> _YOUR TASK_:
Go through the data line by line. Copy each one holding the string "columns".

> _DATASET SECTION_:
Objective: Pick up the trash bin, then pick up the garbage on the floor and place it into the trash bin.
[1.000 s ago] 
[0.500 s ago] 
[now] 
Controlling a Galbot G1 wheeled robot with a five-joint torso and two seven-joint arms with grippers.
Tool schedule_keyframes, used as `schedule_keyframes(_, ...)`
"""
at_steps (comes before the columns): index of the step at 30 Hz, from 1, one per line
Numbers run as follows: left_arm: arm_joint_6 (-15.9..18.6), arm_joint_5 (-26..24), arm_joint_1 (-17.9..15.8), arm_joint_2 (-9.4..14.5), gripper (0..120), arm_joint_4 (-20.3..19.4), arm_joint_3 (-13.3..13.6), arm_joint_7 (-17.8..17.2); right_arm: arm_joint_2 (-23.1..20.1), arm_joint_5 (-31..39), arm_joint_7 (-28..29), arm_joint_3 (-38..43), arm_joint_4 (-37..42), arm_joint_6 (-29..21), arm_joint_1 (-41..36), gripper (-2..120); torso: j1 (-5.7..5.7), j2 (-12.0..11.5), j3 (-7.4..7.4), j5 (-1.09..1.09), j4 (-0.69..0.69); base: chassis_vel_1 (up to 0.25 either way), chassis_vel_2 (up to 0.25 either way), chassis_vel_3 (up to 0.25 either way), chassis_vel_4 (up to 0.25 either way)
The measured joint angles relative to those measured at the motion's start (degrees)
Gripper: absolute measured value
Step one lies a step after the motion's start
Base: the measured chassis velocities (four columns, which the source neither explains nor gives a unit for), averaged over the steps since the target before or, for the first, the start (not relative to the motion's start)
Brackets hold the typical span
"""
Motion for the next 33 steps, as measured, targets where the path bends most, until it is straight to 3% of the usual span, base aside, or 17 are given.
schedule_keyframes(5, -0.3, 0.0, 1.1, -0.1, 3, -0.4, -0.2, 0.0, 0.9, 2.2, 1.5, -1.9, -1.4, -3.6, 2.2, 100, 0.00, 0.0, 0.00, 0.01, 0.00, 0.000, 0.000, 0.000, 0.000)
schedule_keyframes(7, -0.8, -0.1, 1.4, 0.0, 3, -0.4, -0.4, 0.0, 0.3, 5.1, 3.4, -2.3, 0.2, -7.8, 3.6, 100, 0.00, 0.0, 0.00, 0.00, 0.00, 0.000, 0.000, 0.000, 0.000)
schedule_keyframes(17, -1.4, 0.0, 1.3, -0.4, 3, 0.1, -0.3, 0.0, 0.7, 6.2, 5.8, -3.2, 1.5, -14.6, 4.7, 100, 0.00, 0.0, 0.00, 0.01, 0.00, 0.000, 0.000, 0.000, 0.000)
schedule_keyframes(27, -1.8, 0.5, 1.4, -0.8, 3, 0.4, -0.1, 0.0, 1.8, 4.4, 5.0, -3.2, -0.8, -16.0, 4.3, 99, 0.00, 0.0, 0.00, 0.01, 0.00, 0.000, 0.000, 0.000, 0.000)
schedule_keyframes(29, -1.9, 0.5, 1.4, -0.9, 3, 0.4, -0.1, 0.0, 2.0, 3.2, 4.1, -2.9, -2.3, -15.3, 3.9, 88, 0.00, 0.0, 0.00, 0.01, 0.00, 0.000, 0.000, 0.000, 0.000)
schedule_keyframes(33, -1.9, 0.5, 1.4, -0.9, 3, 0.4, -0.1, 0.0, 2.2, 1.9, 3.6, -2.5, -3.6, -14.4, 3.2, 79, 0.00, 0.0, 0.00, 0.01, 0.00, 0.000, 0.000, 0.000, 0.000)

> _COMPLETED EXERCISE_:
at_steps (comes before the columns): index of the step at 30 Hz, from 1, one per line
Base: the measured chassis velocities (four columns, which the source neither explains nor gives a unit for), averaged over the steps since the target before or, for the first, the start (not relative to the motion's start)

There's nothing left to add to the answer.